▶ [Your instructions] What you produce should be every line from the data that includes "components".

▶ [Extracted material]

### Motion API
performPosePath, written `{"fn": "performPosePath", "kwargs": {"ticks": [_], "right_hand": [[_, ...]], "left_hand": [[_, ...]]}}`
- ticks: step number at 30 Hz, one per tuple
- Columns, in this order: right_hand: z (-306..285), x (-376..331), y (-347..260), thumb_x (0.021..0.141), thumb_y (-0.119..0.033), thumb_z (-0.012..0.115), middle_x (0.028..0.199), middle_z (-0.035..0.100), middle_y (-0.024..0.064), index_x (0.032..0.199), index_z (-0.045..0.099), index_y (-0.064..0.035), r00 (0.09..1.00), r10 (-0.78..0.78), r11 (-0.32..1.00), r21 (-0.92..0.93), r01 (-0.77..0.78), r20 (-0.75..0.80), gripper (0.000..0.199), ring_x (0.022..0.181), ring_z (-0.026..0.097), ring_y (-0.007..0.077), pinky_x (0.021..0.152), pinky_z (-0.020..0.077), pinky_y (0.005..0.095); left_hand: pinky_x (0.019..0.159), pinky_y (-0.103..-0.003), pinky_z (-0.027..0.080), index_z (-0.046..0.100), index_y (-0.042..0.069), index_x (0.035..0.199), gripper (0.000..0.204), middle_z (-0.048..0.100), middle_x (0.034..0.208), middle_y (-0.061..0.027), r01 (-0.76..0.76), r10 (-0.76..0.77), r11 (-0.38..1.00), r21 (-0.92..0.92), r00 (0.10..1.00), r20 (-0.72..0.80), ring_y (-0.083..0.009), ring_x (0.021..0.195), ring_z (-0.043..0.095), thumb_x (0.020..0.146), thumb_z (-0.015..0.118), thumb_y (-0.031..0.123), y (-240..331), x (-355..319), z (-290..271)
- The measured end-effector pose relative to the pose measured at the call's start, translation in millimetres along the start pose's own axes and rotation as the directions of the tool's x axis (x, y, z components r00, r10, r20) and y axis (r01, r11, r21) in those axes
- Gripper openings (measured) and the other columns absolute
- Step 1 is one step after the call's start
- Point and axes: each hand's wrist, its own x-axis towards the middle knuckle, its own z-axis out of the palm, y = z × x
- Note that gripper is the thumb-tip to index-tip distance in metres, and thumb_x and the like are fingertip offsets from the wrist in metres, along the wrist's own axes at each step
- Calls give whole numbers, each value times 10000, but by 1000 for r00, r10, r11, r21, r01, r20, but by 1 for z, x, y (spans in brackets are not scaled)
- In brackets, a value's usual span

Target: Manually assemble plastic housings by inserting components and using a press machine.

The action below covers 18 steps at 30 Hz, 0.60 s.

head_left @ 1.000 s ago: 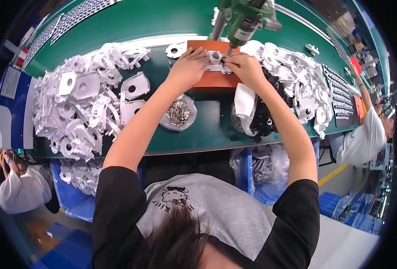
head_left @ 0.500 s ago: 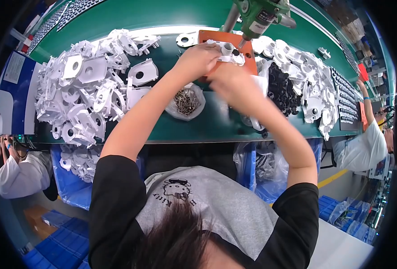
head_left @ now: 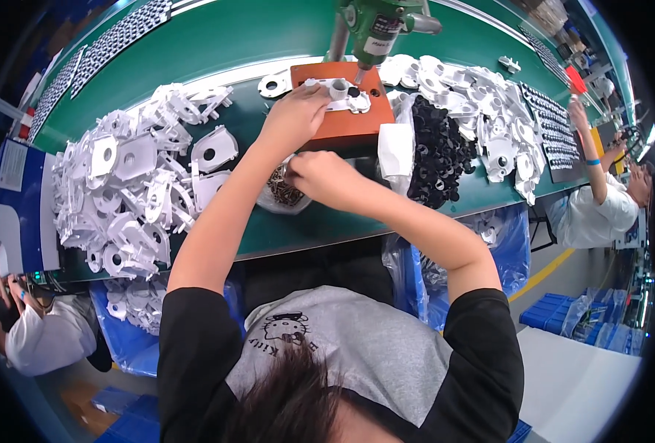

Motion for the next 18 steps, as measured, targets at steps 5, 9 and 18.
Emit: {"fn": "performPosePath", "kwargs": {"ticks": [5,9,18], "right_hand": [[-93,-9,32,768,-138,643,635,609,72,812,646,5,953,296,913,274,-303,68,149,571,546,124,551,440,278],[-132,5,81,785,-144,619,740,631,72,814,651,30,859,508,846,231,-481,-73,179,705,563,115,677,445,258],[-109,30,139,772,-66,616,822,632,77,770,617,53,925,380,854,393,-341,-21,120,779,584,145,750,454,258]], "left_hand": [[927,-388,426,604,17,937,179,615,1031,-159,-15,15,1000,19,1000,-11,-321,1023,554,804,532,113,3,-2,-3],[925,-388,424,599,12,923,178,612,1031,-159,-18,18,1000,1,1000,-17,-322,1025,552,788,539,110,9,0,-1],[946,-382,416,598,14,938,198,614,1027,-162,17,-17,1000,3,999,-49,-327,1026,554,778,550,121,10,-2,-1]]}}
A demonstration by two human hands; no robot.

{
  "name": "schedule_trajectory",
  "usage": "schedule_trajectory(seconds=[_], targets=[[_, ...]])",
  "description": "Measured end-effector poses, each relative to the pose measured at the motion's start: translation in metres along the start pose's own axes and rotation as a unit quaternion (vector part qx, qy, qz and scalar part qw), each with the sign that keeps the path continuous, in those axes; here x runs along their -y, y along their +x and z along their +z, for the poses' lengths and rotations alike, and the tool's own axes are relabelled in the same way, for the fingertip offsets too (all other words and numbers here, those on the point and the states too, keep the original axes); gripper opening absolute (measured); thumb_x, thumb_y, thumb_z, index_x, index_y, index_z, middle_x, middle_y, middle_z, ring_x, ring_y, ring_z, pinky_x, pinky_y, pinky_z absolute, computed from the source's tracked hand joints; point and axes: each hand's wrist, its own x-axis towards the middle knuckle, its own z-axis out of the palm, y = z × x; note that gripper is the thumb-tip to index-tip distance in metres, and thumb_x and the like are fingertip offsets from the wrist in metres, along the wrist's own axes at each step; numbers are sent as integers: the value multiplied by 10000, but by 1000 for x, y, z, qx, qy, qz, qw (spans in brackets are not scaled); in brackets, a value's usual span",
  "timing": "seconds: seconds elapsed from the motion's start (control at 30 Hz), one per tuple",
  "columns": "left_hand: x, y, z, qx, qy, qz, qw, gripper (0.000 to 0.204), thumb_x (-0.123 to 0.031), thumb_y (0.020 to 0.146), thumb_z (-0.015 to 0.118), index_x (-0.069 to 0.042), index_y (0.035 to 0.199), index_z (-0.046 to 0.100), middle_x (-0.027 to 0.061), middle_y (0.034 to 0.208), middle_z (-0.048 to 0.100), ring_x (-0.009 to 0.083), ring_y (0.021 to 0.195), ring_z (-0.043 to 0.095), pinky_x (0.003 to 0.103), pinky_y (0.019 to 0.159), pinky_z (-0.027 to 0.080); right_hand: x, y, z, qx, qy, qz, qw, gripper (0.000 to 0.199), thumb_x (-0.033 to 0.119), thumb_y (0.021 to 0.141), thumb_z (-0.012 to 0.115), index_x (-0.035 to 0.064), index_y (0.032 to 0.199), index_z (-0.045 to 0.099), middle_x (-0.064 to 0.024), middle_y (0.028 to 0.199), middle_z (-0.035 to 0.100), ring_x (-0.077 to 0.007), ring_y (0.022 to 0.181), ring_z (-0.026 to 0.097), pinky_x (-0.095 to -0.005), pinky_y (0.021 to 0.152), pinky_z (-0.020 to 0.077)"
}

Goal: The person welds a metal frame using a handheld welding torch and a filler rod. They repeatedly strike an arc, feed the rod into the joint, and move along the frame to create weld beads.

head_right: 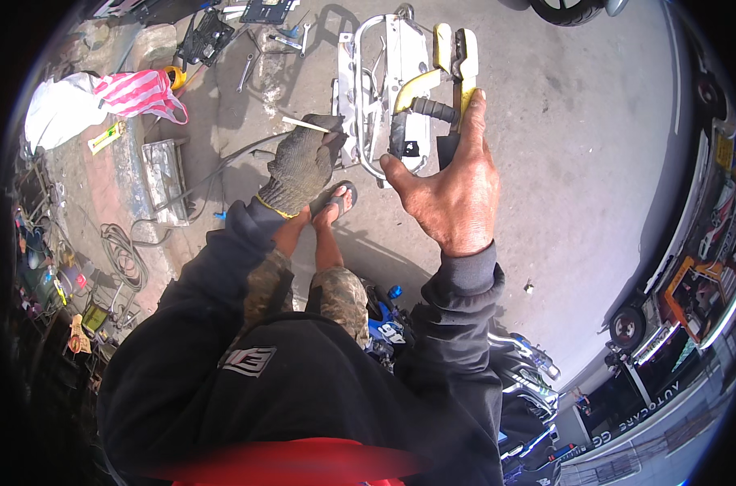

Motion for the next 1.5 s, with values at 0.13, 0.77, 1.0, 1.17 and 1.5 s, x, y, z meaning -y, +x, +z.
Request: schedule_trajectory(seconds=[0.13, 0.77, 1.0, 1.17, 1.5], targets=[[6, -3, 0, 112, -28, -127, 985, 543, -259, 1068, 556, 9, 1525, 439, 178, 1491, 550, 258, 1398, 521, 360, 1210, 374, 1, -6, -5, -58, 3, -57, 997, 1199, 211, 669, 902, -137, 1582, 207, -317, 1179, 694, -380, 1065, 730, -410, 907, 599], [15, -2, 16, -57, -93, 31, 994, 464, 92, 816, 545, -54, 1243, 651, 193, 1148, 682, 383, 1061, 700, 450, 875, 556, -2, -10, -6, -40, 58, -25, 997, 1220, 345, 675, 911, -71, 1609, 246, -340, 1307, 643, -405, 1165, 683, -435, 1027, 545], [9, 4, 7, -25, 28, 77, 996, 279, -26, 917, 629, -24, 1196, 645, 183, 1079, 688, 352, 1006, 693, 419, 857, 558, -3, -7, -2, -22, -3, -26, 999, 1219, 348, 671, 901, -87, 1601, 243, -368, 1355, 599, -451, 1244, 637, -461, 1068, 530], [-3, -3, 4, -34, 147, 44, 988, 242, -100, 958, 649, -31, 1190, 641, 175, 1060, 697, 371, 959, 686, 454, 818, 548, -6, -9, -5, -43, 48, -41, 997, 1217, 363, 670, 897, -107, 1589, 254, -367, 1332, 606, -428, 1217, 648, -454, 1036, 543], [-18, 2, -3, 9, 115, 15, 993, 411, -13, 845, 610, -14, 1256, 596, 219, 1119, 684, 419, 1009, 685, 494, 843, 551, -6, -3, -5, -7, -17, -38, 999, 1196, 299, 689, 877, -163, 1564, 205, -363, 1200, 678, -441, 1101, 713, -431, 939, 590]])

▶ [Expected answer]
- The measured end-effector pose relative to the pose measured at the call's start, translation in millimetres along the start pose's own axes and rotation as the directions of the tool's x axis (x, y, z components r00, r10, r20) and y axis (r01, r11, r21) in those axes
Target: Manually assemble plastic housings by inserting components and using a press machine.

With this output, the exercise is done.